PyTorch 1.8.1 on conda is 1.27GB
Considering that on conda, we are linking with the conda-provided toolkit and the conda-provided MKL, it seems like there's a bug somewhere that our pytorch binaries on conda are so large. please check.
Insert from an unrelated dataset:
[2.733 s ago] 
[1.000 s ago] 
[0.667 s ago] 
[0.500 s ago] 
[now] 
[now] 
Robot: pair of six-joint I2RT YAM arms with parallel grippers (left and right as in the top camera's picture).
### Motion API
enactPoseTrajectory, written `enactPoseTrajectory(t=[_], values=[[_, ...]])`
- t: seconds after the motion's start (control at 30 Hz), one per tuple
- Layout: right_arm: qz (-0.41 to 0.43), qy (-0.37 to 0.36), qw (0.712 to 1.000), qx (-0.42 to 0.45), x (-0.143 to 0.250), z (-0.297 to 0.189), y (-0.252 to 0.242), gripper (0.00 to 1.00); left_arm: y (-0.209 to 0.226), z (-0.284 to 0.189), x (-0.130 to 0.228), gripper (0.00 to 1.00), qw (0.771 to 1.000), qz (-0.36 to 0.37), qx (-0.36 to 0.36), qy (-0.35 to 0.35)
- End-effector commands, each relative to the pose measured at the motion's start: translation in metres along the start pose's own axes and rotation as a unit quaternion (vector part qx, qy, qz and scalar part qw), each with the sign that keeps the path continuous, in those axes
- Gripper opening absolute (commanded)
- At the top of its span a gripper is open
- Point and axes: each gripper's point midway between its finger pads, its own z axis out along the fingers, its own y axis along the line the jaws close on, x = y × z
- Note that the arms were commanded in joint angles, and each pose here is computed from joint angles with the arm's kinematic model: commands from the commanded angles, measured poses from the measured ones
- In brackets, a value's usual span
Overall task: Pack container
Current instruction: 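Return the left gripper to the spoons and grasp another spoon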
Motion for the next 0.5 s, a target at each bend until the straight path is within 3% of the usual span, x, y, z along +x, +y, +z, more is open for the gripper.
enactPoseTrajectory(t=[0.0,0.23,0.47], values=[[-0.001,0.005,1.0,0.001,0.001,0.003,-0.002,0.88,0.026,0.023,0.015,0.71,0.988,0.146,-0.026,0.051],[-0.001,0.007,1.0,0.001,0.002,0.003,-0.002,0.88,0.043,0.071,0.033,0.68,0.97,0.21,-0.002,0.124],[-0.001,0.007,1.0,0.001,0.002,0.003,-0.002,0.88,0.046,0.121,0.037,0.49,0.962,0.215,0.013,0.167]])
cc @malfet and @seemethere
Update: we link statically with cudnn while shipping to conda, because neither https://anaconda.org/anaconda/cudnn nor https://anaconda.org/nvidia/cudnn has versions we depends on. (And CuDNN for 11.1 is much bigger than the one for 10.2) Quick CUBIN sizes comparison:
$ ~/git/torch-builder/analytics/cubinsizes.py unp-10.2/lib/python3.7/site-packages/torch/lib/libtorch_cuda.so
Analyzing unp-10.2/lib/python3.7/site-packages/torch/lib/libtorch_cuda.so
.nv_fatbin size 986.6MiB
ptx_37: 189.6MiB
sm_37: 72.5MiB
sm_50: 139.9MiB
sm_60: 147.6MiB
sm_61: 137.5MiB
sm_70: 151.0MiB
sm_75: 134.0MiB
sm_35: 14.5MiB
__nv_relfatbin size 395.6KiB
ptx_37: 43.2KiB
sm_37: 54.5KiB
sm_50: 59.2KiB
sm_60: 59.5KiB
sm_61: 59.5KiB
sm_70: 60.0KiB
sm_75: 59.6KiB
$ ~/git/torch-builder/analytics/cubinsizes.py unp-11.1/lib/python3.7/site-packages/torch/lib/libtorch_cuda_cu.so
Analyzing unp-11.1/lib/python3.7/site-packages/torch/lib/libtorch_cuda_cu.so
.nv_fatbin size 1.2GiB
ptx_37: 234.9MiB
sm_37: 87.2MiB
sm_50: 146.9MiB
sm_60: 148.7MiB
sm_61: 132.6MiB
sm_70: 112.7MiB
sm_75: 96.9MiB
sm_80: 111.8MiB
sm_86: 110.5MiB
__nv_relfatbin size 0.0B
$ ~/git/torch-builder/analytics/cubinsizes.py unp-11.1/lib/python3.7/site-packages/torch/lib/libtorch_cuda_cpp.so
Analyzing unp-11.1/lib/python3.7/site-packages/torch/lib/libtorch_cuda_cpp.so
.nv_fatbin size 663.0MiB
ptx_37: 4.8MiB
sm_37: 9.2MiB
sm_50: 45.1MiB
sm_60: 54.0MiB
sm_61: 54.6MiB
sm_70: 82.8MiB
sm_75: 75.7MiB
sm_80: 96.0MiB
sm_86: 95.8MiB
sm_35: 20.4MiB
ptx_70: 124.7MiB
__nv_relfatbin size 576.4KiB
ptx_37: 55.2KiB
sm_37: 58.2KiB
sm_50: 64.9KiB
sm_60: 65.7KiB
sm_61: 65.7KiB
sm_70: 67.1KiB
sm_75: 66.6KiB
sm_80: 66.5KiB
sm_86: 66.5KiB
in that case, if we are linking to system CuDNN, it has to be pruned first I guess.
@soumith we can prune CuDNN for 11.1, as it results in unusable library, see following comment, which reproduces the problem with CuBLAS, but CuDNN is similarly affected: https://github.com/pytorch/pytorch/issues/53336#issuecomment-791849506
cudnn in conda-forge is up-to-date and is currently being maintained by NVIDIA: https://anaconda.org/conda-forge/cudnn. As is cudatoolkit: https://github.com/conda-forge/cudatoolkit-feedstock. As a result, the conda-forge CUDA 11.2 packages for PyTorch are only 630 MB: https://anaconda.org/conda-forge/pytorch/files.
Given how much better conda-forge is maintained than defaults, and that it has significantly more users by now (I estimate 10x more, based on Python and NumPy download numbers), I think it's time to switch to relying on conda-forge.